BEGIN RECORDED INFORMATION

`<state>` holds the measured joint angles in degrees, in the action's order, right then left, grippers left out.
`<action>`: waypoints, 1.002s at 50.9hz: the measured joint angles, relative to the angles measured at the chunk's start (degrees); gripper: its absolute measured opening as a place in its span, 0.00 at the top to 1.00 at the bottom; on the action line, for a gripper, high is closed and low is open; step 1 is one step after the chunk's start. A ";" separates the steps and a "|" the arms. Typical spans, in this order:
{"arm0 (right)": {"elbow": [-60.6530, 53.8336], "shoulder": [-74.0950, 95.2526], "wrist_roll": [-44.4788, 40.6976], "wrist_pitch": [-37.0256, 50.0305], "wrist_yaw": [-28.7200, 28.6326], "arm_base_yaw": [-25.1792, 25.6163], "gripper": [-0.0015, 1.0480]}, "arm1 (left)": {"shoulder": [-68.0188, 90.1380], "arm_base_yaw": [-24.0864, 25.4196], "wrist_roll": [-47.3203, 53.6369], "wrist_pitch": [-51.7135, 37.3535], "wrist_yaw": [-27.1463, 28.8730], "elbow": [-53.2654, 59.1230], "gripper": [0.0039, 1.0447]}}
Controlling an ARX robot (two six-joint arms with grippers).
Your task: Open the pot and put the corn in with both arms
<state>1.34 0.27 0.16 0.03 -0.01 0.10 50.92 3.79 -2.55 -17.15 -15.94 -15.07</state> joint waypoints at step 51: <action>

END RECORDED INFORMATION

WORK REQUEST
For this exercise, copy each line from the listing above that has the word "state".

RESPONSE TO THIS EXERCISE
`<state>` holds the measured joint angles in degrees, in the action's order, right then left, grippers left out.
<state>1.34 0.27 0.16 0.03 -0.01 0.10 50.92 3.79 -2.55 -17.15 -15.94 -15.07</state> joint waypoints at step 51: <action>

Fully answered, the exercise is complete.